Ailments and Disorders Psychiatric NPs Treat
Psychiatric-mental health nurse practitioners treat a great variety of mental problems and disorders, such as:
- Eating disorders
- Bipolar, manic-depressive states
- Obsessive-Compulsive Disorder
- Substance abuse
- Attention deficit hyperactivity disorder
- Panic Disorders
- Personality disorders
- Autism Spectrum Disorder
- Trauma, PTSD, adjustment disorders
Chance to Network Your Passion and Change Many Lives
Psychiatric-mental health nurse practitioners can create a lasting difference in patients’ lives. Effective prevention of mental ailment and its treatment have positively impacted long-term results, and professional nurse practitioners play a key role.
The U.S based Office of Disease Prevention and Health Promotion revealed strong connections between mental health intervention and satisfactory outcomes. Following are a few examples:
- Preventative care will impact the trajectory of problems that usually continue and grow over several years.
- The intervention will lower the incidence of depression.
- When mental healthcare starts at a very early age, there’s a higher chance to influence positive results.
- In various cases, severe mental health disorders can be preventable.
- Mental health problem prevention involves combining healthcare, educational initiatives, and family dynamics.
The growing existence of a psychiatric-mental health nurse practitioner can be crucial to meeting mental healthcare needs. Beyond complete patient care, nurse practitioners can also become great leaders in a healthcare setting, advocating for system and cultural changes.
A workforce development report (by American Psychiatric Nurses Association) recognizes numerous prospects for influence. A few of the suggested action sectors include:
- Engagement in developing public policy.
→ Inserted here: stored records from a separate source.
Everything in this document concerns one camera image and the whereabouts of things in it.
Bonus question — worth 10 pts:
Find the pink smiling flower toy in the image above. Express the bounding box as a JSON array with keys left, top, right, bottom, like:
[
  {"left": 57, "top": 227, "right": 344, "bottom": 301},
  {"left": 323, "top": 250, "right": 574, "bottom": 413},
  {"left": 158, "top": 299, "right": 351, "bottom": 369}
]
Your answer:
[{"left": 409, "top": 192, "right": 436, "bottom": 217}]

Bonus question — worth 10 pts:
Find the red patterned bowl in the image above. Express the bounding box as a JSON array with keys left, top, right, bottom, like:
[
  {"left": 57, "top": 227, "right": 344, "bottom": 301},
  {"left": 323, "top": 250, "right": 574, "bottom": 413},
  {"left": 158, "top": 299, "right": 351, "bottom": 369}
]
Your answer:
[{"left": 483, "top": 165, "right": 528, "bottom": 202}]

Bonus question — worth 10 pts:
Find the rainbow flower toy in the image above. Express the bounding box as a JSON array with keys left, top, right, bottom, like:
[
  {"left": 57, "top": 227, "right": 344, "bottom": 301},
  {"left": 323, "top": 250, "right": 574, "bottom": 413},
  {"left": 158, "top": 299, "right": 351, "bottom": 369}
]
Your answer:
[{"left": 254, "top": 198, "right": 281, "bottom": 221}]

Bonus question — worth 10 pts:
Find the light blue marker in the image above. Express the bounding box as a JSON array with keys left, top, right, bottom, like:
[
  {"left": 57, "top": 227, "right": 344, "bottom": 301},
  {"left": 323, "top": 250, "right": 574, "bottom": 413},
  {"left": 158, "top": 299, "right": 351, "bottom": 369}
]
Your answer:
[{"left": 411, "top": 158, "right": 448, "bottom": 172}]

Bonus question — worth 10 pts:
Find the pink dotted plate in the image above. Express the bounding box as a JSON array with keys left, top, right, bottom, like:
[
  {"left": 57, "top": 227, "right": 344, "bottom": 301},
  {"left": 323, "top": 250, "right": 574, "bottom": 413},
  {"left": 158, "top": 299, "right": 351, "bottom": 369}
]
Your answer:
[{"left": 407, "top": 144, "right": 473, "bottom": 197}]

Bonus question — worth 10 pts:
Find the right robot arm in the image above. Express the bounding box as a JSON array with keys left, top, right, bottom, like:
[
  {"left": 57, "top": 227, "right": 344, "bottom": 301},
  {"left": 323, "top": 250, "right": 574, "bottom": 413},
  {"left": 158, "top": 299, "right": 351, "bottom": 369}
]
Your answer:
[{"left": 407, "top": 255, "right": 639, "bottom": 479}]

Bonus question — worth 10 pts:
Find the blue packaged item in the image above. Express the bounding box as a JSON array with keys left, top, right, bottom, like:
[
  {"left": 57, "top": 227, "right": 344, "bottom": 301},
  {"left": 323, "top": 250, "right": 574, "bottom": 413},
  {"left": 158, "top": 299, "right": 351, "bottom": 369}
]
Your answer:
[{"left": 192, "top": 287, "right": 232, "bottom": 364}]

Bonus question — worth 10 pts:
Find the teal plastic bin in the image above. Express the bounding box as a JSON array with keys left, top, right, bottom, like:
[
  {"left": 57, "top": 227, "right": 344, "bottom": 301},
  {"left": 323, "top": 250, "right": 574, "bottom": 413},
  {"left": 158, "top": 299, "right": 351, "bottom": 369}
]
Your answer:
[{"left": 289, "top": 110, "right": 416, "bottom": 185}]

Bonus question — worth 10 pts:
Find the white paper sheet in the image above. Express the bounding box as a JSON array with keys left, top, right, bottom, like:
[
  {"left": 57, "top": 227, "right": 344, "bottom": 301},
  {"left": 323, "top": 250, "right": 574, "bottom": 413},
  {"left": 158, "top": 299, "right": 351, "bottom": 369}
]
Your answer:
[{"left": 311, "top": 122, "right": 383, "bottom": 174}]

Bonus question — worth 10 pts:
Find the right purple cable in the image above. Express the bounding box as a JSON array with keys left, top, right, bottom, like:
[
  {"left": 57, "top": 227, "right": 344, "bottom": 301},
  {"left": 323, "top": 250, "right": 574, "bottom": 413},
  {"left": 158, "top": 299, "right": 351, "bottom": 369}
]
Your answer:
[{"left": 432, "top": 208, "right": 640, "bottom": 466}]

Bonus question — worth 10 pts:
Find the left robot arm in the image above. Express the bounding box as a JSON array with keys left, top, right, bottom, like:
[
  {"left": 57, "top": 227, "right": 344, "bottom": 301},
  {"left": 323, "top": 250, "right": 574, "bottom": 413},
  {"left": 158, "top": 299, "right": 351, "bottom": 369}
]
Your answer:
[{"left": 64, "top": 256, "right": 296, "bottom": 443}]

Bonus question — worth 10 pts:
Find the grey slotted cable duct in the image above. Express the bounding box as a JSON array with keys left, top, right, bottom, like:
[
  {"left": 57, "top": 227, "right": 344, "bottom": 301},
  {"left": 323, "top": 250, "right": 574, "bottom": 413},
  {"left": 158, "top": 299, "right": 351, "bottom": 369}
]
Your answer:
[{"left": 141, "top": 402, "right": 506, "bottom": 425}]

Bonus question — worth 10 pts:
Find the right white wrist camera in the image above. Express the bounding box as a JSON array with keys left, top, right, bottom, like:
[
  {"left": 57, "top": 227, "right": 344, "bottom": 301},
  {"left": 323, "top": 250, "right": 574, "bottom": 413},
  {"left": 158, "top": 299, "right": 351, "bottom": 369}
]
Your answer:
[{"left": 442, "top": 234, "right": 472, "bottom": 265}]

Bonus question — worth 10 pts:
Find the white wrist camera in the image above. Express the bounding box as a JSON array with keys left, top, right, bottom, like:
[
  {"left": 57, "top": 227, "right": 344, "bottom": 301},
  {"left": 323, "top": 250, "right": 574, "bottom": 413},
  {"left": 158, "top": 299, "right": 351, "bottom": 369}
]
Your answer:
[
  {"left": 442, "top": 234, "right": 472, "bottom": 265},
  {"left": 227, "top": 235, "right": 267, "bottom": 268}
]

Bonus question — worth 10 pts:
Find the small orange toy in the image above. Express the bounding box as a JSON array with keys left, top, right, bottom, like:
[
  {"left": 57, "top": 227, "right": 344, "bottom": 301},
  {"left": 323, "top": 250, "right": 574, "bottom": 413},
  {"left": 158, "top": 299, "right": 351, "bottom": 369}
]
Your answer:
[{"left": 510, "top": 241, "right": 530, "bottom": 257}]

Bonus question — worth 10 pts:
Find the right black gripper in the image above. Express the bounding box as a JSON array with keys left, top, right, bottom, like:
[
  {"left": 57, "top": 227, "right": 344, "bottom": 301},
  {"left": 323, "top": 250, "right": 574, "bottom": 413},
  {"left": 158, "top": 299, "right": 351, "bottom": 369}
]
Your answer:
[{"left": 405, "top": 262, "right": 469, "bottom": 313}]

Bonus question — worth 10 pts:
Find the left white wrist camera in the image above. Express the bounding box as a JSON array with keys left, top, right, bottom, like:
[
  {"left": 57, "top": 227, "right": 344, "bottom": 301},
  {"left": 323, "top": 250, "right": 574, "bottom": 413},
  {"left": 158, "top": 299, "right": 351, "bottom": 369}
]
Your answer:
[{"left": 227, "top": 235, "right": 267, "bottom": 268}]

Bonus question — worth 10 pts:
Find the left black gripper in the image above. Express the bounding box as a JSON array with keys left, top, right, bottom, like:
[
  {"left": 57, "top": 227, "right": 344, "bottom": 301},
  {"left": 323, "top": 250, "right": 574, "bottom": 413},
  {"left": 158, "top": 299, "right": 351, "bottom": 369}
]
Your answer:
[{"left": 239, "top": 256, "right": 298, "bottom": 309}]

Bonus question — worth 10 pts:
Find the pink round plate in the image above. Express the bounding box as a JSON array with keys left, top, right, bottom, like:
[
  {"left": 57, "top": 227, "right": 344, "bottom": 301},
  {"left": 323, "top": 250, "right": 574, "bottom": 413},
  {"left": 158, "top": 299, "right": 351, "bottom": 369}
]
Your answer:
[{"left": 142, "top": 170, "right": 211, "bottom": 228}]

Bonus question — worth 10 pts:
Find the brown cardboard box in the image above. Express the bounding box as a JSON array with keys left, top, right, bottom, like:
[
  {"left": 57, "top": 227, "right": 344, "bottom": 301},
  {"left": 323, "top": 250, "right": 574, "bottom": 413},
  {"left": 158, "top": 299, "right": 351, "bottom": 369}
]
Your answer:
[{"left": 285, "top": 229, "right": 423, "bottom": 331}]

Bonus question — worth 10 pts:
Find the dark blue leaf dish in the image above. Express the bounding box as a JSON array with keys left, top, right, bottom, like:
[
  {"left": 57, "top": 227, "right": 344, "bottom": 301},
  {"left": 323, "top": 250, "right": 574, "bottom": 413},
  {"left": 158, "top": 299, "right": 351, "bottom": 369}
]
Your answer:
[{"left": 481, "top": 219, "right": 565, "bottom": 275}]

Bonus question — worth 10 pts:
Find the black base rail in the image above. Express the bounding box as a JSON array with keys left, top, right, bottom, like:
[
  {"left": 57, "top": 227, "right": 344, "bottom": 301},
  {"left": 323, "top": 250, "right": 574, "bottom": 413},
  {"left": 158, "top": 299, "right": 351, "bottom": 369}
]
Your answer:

- Advocacy for the job of nursing in professional psychiatric care.
- The strategic impact of mental health nurse practitioners in education.
- Involvement in healthcare programs in leading organizations
Advancement in the role of a psychiatric-mental health nurse practitioner can position a professional nurse for a higher scope of impact. The chance to largely affect mental healthcare further solves the question, “Why become a psychiatric-mental health nurse practitioner?”
Psychiatric-mental health nurse practitioners are prepared with improved knowledge in their focused mental health field.
Mental health nurse practitioners are well-positioned as a focal point of a patient’s mental healthcare and may require the managing services of any other specialist. Educated in the complete psychiatric care of acute and chronic situations, the psych nurse practitioners look out for their patient’s overall wellness and coordinate with other experts.